[Items from a dataset]

# # #

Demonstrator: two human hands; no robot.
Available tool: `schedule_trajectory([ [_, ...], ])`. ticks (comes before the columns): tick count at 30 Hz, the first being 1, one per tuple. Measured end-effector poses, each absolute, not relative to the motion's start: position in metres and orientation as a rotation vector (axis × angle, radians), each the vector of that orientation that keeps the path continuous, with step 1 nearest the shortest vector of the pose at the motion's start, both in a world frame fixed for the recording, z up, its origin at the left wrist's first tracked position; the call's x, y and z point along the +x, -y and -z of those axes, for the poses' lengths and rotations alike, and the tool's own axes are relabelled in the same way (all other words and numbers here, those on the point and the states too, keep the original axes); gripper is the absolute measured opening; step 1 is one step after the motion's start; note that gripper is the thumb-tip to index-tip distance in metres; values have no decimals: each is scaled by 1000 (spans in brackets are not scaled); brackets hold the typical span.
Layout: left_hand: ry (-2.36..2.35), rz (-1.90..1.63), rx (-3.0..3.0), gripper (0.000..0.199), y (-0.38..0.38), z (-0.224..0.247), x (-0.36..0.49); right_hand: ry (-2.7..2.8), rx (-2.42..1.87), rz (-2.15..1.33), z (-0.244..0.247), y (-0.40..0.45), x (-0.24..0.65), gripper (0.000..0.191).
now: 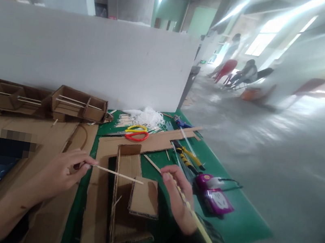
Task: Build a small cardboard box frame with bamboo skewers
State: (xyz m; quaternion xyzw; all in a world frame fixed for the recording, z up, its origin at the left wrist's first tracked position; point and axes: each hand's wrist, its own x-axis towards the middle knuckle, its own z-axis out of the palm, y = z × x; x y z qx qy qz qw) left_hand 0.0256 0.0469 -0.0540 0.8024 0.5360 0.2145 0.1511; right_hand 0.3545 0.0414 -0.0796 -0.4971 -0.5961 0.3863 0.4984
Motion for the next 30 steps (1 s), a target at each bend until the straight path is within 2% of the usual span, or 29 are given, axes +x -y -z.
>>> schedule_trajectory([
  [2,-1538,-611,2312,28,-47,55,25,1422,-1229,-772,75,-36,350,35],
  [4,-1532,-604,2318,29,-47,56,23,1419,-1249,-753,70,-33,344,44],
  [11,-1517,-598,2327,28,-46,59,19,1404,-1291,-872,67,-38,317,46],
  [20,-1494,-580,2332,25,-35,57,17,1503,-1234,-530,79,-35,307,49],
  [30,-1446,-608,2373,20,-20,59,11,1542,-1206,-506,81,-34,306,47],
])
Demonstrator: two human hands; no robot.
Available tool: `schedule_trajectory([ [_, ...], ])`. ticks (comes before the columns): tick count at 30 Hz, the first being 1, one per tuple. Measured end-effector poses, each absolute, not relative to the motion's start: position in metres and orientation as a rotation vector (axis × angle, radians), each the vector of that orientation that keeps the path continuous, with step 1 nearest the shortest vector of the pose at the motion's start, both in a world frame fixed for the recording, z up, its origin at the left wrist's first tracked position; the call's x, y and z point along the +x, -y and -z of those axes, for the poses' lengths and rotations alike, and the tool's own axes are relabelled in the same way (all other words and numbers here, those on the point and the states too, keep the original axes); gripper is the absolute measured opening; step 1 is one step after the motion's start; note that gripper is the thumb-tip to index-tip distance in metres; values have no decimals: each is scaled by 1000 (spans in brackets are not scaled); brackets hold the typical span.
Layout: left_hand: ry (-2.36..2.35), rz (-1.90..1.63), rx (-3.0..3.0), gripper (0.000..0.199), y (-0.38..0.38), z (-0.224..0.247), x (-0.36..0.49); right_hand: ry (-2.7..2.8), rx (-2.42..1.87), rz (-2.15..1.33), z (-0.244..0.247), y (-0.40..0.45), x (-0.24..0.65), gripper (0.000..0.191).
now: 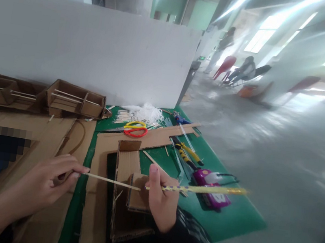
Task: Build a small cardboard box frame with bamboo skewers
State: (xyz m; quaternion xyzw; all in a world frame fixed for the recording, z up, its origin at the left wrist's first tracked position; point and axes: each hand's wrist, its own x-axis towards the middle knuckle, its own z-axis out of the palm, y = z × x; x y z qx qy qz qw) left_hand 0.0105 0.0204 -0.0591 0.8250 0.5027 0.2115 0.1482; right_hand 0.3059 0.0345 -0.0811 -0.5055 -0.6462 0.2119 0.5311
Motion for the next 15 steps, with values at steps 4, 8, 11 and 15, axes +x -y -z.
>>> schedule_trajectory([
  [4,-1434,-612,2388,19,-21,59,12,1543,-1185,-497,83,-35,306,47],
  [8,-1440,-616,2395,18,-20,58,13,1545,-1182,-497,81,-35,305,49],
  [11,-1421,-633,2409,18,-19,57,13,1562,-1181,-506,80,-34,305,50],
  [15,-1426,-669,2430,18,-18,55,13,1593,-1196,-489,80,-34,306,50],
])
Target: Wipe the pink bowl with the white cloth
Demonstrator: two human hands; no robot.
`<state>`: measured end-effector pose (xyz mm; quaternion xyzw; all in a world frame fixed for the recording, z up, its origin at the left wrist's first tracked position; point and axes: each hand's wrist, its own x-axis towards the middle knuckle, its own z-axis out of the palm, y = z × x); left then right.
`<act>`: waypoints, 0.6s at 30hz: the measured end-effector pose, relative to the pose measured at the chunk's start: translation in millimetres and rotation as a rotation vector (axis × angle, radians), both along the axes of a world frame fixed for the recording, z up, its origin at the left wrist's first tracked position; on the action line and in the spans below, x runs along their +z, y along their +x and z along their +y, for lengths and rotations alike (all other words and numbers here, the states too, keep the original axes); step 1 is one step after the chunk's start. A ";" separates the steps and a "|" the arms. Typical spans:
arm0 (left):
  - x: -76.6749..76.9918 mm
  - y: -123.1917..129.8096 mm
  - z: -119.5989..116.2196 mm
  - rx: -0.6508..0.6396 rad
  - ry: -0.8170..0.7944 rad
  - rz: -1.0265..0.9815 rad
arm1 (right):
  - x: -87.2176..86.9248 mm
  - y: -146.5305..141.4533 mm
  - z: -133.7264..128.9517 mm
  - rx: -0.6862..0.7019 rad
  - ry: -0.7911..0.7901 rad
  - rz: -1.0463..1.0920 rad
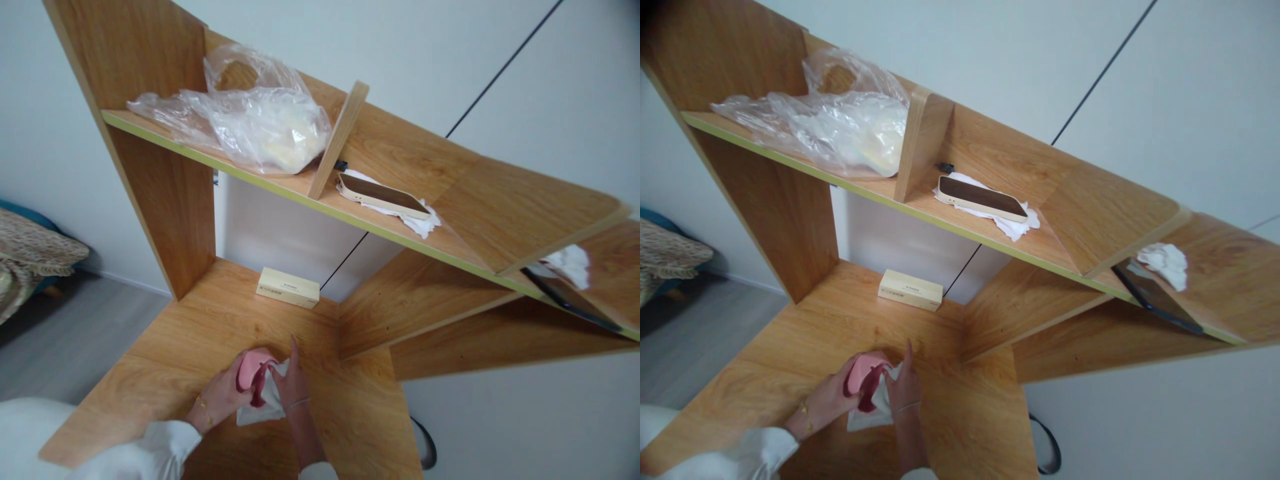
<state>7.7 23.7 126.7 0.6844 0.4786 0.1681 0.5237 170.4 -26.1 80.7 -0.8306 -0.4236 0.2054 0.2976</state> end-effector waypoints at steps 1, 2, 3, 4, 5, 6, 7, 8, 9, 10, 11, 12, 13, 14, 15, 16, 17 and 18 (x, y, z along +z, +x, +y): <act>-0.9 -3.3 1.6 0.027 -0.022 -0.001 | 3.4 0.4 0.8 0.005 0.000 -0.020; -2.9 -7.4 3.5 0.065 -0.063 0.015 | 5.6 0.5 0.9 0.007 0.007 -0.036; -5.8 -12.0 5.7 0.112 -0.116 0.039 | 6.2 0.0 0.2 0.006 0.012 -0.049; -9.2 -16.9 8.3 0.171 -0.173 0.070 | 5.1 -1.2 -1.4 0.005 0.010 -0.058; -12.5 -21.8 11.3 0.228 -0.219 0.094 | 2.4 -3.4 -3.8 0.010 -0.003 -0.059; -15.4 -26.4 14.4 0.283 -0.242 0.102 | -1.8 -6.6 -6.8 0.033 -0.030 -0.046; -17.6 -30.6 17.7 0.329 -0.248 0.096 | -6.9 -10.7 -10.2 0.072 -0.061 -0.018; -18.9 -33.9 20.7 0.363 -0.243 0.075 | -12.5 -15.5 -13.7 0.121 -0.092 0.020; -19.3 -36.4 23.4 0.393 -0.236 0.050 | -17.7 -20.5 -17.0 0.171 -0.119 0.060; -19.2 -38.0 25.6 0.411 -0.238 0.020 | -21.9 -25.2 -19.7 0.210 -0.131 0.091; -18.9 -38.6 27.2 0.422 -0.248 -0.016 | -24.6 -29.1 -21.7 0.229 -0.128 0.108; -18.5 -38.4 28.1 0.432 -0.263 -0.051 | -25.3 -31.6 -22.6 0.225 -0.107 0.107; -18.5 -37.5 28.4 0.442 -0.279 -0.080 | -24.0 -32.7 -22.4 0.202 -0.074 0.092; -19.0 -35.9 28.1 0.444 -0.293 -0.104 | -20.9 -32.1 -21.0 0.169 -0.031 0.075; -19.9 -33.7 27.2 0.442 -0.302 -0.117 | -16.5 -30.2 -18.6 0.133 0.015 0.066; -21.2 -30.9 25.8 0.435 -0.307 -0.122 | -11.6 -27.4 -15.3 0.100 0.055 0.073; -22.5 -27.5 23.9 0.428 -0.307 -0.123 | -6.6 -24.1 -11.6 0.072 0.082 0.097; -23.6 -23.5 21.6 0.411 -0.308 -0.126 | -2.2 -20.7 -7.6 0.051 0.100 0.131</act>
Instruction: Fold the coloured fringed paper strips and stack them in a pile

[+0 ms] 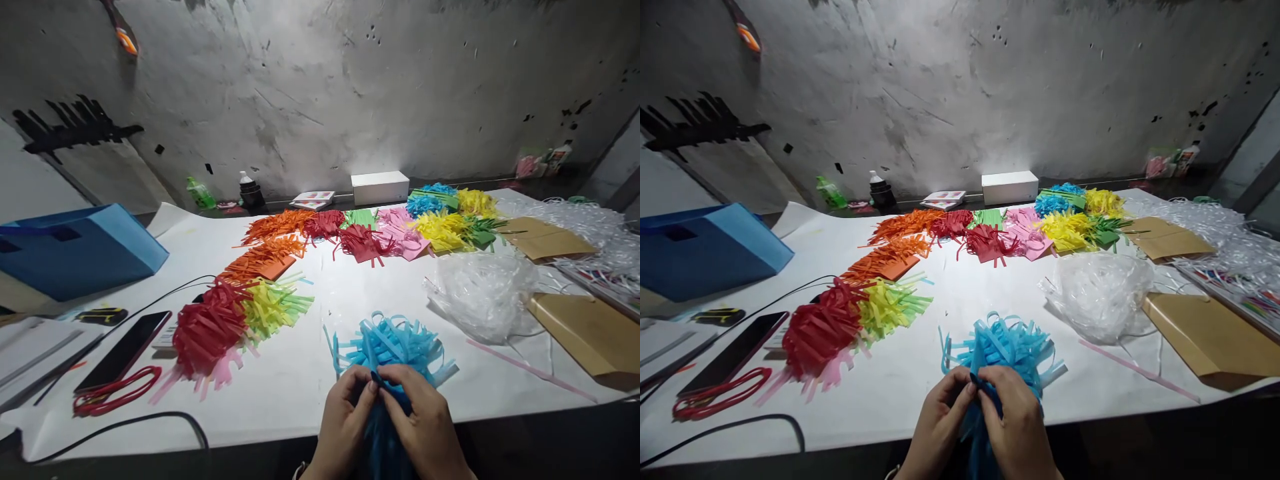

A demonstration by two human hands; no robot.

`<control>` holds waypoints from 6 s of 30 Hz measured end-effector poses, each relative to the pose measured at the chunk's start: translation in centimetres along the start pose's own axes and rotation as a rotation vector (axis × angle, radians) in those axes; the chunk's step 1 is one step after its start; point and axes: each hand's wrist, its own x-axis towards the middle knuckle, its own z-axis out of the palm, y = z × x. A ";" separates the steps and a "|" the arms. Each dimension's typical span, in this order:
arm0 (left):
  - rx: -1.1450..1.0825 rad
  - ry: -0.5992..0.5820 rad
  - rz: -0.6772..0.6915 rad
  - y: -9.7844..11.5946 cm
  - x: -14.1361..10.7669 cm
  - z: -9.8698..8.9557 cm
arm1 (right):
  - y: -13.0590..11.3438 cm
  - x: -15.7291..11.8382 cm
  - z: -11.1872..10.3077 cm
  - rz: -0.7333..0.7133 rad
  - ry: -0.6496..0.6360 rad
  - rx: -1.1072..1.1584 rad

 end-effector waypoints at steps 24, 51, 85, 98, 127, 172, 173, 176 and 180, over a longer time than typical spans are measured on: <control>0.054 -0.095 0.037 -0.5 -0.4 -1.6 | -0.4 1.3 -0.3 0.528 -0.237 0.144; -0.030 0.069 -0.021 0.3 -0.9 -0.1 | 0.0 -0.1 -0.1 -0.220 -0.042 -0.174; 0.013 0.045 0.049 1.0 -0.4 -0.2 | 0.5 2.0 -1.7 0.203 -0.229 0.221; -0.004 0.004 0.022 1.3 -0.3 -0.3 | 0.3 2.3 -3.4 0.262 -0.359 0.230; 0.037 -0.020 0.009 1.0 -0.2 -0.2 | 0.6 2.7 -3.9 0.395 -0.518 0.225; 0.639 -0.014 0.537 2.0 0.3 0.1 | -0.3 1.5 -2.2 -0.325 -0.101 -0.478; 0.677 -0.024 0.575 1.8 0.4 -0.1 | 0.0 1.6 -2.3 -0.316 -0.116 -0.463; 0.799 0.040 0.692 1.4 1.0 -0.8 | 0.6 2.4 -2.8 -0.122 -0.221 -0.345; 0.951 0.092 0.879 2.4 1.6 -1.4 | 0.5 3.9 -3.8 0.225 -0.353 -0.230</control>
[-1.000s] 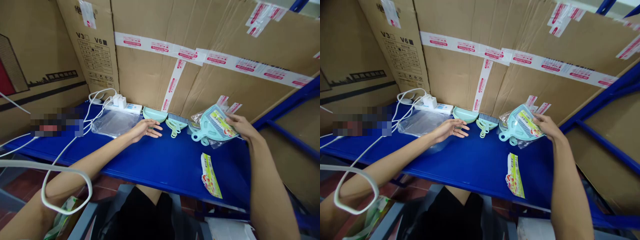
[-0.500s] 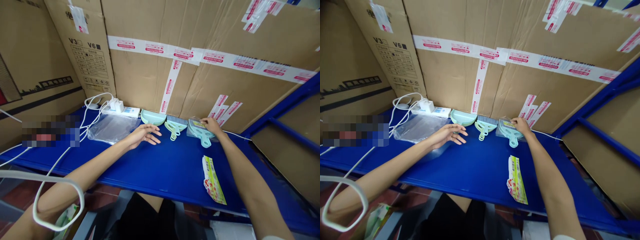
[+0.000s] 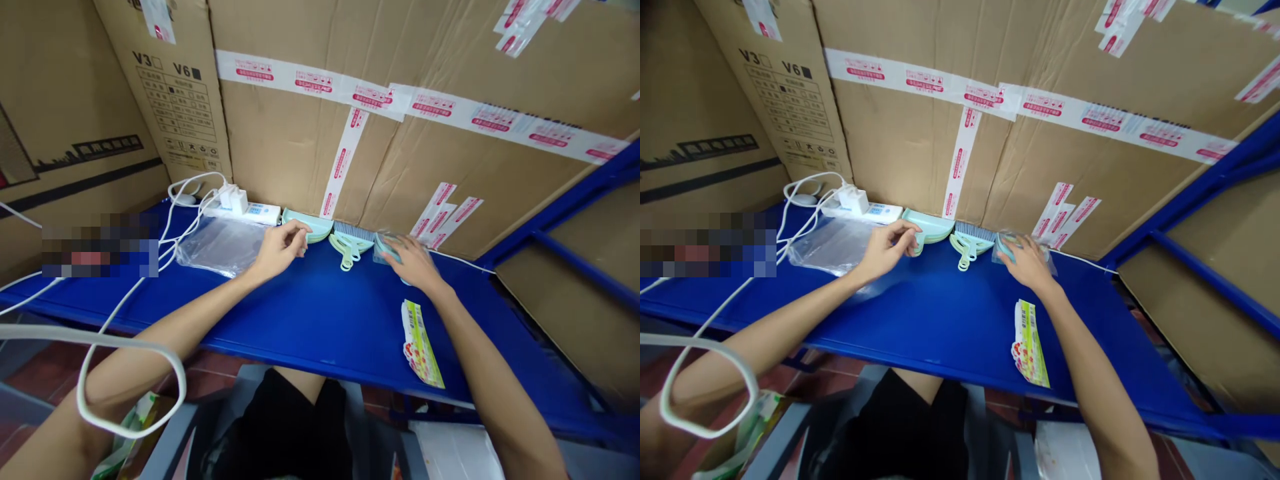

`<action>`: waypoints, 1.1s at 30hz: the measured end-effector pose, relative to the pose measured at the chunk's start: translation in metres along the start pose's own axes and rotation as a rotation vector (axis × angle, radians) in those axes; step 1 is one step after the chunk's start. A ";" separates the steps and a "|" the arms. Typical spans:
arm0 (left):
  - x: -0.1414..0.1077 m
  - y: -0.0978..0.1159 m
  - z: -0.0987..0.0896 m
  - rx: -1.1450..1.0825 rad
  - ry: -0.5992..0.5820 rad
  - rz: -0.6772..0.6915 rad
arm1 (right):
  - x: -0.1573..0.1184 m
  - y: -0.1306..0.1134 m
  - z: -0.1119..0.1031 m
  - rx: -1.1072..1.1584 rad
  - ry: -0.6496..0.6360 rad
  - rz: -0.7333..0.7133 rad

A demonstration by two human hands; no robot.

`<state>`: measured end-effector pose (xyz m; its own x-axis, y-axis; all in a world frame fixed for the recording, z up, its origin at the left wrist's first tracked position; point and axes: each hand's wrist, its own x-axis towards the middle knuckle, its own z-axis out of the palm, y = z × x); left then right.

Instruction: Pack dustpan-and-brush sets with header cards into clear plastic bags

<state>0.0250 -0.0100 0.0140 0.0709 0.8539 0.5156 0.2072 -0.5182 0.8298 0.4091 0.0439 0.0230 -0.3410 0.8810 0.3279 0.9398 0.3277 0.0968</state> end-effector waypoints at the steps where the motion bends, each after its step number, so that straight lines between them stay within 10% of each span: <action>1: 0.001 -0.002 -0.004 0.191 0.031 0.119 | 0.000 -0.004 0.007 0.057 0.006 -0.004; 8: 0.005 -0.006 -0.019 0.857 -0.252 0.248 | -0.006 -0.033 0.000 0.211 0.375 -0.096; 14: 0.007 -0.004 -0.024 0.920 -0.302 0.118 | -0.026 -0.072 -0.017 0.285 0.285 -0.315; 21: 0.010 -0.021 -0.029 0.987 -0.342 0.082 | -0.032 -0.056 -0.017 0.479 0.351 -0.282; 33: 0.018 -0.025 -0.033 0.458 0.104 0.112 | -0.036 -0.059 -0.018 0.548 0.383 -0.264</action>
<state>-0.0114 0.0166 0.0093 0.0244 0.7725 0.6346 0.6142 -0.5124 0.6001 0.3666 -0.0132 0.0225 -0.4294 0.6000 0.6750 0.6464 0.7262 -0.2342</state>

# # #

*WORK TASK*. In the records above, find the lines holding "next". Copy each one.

*RESPONSE TO THE EXERCISE*.
Motion for the next 30 steps (1 s), a target at each bend until the straight path is within 2% of the usual span, or 29 are given, axes +x -y -z.
Motion for the next 15 steps, with values at steps 4, 8, 11 and 15, axes +x -y -z.

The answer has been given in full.